Given information —
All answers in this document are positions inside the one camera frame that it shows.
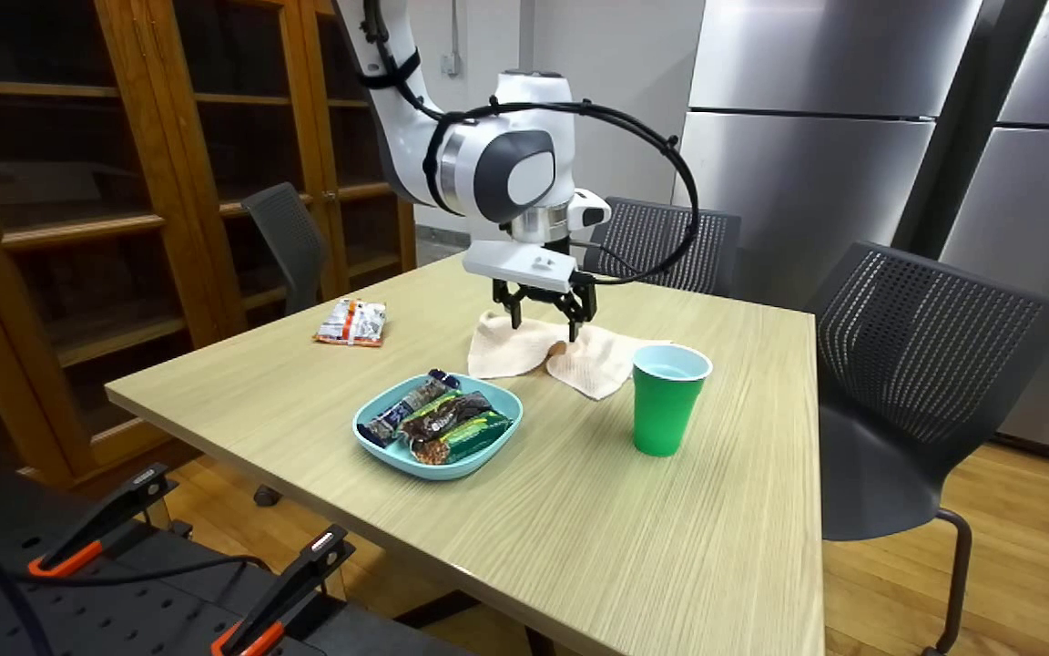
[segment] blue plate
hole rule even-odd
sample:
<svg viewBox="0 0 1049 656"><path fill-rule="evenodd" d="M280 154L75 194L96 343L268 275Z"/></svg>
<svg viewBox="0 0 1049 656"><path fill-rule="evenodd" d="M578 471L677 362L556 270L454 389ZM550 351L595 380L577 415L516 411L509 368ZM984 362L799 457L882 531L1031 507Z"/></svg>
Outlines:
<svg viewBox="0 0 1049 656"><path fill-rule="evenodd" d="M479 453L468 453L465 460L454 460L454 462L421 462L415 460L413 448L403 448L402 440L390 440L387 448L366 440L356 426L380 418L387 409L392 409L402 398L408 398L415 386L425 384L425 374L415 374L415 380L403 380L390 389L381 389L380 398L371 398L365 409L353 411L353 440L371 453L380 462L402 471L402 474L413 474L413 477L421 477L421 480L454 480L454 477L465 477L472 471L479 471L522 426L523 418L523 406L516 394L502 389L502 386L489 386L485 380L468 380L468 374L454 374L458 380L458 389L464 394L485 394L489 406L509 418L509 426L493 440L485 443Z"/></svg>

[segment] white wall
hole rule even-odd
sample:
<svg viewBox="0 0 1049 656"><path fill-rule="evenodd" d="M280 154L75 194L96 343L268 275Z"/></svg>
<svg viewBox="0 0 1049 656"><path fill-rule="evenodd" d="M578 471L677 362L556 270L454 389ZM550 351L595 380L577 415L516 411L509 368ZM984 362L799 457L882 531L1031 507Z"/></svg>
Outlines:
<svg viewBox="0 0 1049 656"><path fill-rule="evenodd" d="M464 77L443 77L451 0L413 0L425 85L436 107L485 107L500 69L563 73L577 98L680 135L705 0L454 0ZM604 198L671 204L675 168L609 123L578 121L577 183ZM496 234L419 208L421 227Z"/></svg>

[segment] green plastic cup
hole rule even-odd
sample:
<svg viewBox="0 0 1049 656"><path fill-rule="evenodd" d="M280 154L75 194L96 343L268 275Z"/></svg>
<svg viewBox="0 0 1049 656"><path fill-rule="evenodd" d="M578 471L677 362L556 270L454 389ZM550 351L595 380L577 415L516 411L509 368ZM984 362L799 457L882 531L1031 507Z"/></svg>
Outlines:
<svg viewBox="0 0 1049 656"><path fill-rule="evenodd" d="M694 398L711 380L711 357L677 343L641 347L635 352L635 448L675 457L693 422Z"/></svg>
...
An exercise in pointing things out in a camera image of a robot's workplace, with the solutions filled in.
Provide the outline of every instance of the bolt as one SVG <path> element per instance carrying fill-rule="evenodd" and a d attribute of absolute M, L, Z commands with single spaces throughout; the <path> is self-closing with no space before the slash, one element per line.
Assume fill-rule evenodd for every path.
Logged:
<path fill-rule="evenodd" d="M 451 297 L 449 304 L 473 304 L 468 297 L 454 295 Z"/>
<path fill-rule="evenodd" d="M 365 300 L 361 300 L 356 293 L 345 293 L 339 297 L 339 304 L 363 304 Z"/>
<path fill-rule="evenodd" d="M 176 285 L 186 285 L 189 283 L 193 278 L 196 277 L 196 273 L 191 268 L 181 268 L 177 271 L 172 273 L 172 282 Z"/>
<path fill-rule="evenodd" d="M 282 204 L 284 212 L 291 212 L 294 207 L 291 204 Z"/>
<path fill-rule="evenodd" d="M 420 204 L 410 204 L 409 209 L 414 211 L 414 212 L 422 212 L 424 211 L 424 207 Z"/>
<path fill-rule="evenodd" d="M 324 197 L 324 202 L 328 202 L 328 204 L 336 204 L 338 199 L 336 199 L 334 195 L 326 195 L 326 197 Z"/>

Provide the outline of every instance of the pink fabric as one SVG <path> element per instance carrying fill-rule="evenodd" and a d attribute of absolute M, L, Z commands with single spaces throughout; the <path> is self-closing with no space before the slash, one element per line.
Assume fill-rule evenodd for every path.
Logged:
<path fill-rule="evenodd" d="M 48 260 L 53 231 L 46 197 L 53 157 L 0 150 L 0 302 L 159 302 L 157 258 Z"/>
...
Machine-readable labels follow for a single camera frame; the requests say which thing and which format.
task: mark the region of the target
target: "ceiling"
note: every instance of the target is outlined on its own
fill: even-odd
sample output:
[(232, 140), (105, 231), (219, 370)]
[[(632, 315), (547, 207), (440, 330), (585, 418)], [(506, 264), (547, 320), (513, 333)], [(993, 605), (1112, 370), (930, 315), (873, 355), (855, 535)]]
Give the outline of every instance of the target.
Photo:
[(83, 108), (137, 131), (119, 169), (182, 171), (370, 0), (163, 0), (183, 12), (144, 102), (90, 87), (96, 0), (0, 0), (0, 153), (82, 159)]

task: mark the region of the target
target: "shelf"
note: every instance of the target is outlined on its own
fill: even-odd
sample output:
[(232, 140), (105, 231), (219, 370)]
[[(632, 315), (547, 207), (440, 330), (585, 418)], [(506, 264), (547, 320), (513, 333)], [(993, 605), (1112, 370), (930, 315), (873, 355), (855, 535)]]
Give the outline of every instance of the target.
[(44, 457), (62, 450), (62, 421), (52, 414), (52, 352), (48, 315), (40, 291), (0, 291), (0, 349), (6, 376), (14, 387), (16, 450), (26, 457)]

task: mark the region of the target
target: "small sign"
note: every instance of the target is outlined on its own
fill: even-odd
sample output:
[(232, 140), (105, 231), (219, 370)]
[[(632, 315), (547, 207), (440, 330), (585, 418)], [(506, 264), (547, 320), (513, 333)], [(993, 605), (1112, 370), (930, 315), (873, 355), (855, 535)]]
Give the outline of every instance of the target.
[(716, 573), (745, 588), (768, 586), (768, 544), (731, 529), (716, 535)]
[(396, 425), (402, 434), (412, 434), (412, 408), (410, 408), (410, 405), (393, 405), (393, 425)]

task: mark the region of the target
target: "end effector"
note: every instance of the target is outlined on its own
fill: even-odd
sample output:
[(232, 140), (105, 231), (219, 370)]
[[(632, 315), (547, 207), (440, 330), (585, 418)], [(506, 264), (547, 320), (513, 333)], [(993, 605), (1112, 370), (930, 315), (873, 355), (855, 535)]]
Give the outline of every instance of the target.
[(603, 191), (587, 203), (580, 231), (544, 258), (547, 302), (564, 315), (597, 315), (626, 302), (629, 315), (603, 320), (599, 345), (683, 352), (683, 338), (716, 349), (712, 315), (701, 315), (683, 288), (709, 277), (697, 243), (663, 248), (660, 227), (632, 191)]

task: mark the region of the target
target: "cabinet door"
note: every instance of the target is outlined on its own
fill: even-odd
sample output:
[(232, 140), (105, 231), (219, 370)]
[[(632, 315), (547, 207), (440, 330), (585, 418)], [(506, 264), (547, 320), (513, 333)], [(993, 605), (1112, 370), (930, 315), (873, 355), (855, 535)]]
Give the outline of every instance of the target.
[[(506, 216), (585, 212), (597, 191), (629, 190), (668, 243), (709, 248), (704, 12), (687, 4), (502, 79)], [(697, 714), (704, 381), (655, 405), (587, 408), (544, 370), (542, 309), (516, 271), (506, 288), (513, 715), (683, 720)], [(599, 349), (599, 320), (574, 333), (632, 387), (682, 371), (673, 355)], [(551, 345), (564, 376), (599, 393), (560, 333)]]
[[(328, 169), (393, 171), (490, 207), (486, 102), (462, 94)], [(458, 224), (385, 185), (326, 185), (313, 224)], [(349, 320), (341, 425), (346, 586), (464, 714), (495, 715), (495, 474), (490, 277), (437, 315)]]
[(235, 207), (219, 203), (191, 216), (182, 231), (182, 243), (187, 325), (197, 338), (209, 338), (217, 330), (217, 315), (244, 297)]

Task prompt — Your answer should reproduce each line of the listing that holds the word "camera".

Written solution —
All answers in this document are positions inside the one camera frame that it shows.
An exercise in pointing things out in a camera image of a robot's workplace, with the solutions filled in.
Machine-readable labels follow for a single camera frame; the requests say which thing and which format.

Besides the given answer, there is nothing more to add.